Te impactó la presencia de
ready mades
que ornamentaban la casa. Por entonces, tú aún ignorabas qué eran los
ready mades
, y qué significaban. No habías oído hablar de Marcel Duchamp, ni del urinario de R. Mutt. Por este motivo, te estremeciste al descubrir los dos urinarios de porcelana colgados de la pared del inmenso comedor, encima de un sofá de cuatro plazas. Después de dar una vuelta rápida por la casa, dedujiste que el propietario debía de ser muy acaudalado, pero también un excéntrico y un loco. Había que estarlo para colgar dos urinarios en la pared del salón.

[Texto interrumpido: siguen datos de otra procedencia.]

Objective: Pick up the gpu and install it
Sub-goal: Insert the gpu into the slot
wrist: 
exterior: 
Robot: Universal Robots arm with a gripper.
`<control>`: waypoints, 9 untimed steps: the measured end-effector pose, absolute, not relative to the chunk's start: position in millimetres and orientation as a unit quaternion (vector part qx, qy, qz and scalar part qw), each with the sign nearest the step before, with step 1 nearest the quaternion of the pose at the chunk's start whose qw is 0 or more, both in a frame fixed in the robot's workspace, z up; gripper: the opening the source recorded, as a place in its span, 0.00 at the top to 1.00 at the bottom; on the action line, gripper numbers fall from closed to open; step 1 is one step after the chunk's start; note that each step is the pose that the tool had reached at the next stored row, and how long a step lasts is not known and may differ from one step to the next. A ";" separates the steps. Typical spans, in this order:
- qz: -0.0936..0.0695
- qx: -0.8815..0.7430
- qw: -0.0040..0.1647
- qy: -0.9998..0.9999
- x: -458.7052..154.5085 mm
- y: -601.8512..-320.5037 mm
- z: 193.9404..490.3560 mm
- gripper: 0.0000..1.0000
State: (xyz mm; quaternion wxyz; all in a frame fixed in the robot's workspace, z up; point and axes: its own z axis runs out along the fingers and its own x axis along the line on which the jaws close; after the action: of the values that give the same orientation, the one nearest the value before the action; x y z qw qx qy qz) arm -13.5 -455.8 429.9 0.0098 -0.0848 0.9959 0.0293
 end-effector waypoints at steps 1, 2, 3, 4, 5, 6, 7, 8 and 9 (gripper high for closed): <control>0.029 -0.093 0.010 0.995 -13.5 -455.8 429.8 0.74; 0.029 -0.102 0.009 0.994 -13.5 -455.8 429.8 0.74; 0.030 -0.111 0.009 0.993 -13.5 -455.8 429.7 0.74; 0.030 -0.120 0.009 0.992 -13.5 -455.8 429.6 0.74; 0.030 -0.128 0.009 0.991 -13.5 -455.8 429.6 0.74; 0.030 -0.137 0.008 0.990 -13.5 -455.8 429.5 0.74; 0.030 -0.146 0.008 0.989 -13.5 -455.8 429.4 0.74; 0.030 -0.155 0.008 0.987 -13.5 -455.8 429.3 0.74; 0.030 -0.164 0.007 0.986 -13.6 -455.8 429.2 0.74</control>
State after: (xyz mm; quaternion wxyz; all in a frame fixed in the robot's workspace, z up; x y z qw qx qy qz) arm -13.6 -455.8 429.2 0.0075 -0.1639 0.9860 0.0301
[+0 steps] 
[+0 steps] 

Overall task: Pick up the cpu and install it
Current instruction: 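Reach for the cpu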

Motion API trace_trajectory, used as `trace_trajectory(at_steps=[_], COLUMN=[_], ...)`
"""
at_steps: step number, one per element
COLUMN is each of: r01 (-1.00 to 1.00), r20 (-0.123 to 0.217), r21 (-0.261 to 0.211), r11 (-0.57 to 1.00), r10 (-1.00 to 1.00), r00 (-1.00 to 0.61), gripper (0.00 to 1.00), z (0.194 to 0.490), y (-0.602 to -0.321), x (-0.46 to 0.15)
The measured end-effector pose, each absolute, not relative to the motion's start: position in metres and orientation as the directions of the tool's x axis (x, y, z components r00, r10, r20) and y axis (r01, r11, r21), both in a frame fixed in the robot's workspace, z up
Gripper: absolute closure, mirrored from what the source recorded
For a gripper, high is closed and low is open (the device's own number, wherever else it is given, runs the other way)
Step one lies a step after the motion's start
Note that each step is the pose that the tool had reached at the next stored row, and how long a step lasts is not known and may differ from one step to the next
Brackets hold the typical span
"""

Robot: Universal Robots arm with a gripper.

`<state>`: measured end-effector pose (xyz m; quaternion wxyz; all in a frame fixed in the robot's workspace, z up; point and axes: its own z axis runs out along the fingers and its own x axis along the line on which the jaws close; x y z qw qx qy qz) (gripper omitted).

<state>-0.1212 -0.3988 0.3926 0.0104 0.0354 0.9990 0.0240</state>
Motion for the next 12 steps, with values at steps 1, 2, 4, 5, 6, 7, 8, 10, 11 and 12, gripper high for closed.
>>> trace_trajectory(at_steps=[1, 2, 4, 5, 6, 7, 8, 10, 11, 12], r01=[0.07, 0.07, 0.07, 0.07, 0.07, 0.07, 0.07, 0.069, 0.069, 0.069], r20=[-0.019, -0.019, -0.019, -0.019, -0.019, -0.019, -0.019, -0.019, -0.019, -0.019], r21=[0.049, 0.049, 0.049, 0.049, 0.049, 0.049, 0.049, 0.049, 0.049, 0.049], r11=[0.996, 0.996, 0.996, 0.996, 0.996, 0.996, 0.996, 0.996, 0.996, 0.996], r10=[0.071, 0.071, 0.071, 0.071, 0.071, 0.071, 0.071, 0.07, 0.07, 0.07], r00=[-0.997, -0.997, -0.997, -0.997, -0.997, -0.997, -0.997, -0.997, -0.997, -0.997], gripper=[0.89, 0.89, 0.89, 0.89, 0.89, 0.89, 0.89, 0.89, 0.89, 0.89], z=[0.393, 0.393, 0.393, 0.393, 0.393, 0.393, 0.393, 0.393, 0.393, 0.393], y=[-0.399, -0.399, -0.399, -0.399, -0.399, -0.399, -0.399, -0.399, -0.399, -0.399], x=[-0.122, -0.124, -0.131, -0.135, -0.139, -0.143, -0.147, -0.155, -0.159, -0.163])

¡Hay que ver, Jericó! Este recuerdo de hace veintitantos años te hace sentir bien. Rejuveneces. Te ves a ti mismo caminando por la casa, boquiabierto, admirando una decoración inédita: un ambiente diferente de todo lo que has visto en tu vida; un escenario donde conviven el mobiliario cotidiano con objetos estrafalarios como los urinarios de porcelana elevados a obra de arte. Hasta que, deambulando, te encaminas hacia el grupo de gente que, congregada en el mueble bar, va removiendo los vasos de tubo de bebidas multicolores mientras conversa. Te sientes incómodo a pesar de la calidez de la música
new wave
de fondo, a pesar de haber sido invitado por expreso deseo del gran Fonseca, el anfitrión. La causa de la incomodidad —esto lo puedes afirmar ahora, con la perspectiva que ofrece el tiempo— es que no tienes ni idea de qué va esa estética.

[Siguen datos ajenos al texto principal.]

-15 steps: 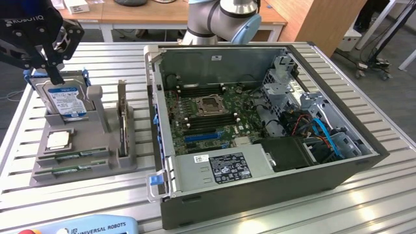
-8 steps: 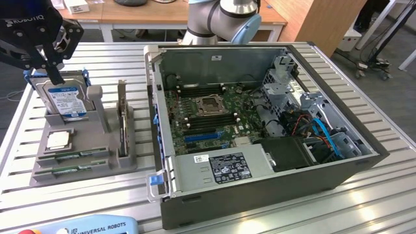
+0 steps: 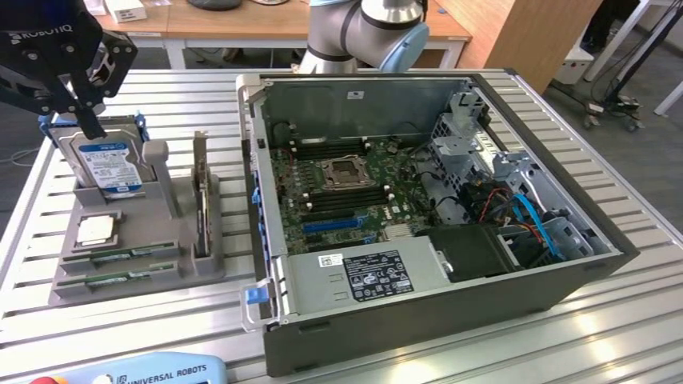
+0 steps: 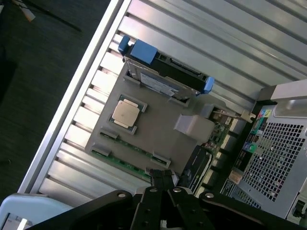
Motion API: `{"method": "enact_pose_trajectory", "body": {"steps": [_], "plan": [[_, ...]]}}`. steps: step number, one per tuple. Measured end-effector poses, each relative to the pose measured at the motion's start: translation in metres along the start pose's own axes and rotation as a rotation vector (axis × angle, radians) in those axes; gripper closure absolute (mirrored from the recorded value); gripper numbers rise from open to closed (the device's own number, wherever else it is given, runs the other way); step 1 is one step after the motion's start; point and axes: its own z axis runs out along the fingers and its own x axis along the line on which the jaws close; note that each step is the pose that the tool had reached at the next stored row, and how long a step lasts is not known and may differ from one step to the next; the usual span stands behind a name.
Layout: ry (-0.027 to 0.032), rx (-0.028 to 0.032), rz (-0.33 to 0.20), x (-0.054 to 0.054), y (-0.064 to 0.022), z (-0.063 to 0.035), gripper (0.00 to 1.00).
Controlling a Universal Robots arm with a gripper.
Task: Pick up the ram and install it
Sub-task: 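Pick up the ram and move it above insertion slot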
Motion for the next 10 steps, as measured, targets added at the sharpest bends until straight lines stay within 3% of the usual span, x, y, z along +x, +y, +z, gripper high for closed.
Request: {"method": "enact_pose_trajectory", "body": {"steps": [10], "plan": [[0.0022,-0.0008,-0.041,-0.0006,0.0013,0.0008,0.9]]}}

Te sumas tímidamente al grupo, esperando que alguien te introduzca en el coro de carcajadas y te entregue un vaso con algún cóctel. Arquímedes Abreu aparece detrás de ti, te da la bienvenida y te presenta públicamente. «¡Vaya sensación!» Te sientes desnudado por las miradas interrogativas y las dudas que flotan en el ambiente: «¿De dónde sale este?» «¿Conoces la promotora del tal Jericó?» «¡No lo había visto en mi vida!» El trance dura poco, es fugaz, directamente proporcional a la relevancia del recién llegado. En un santiamén, te incorporas al coro de carcajadas, saboreando un cóctel Wasabi Dream, que, como es de suponer, nunca antes habías probado.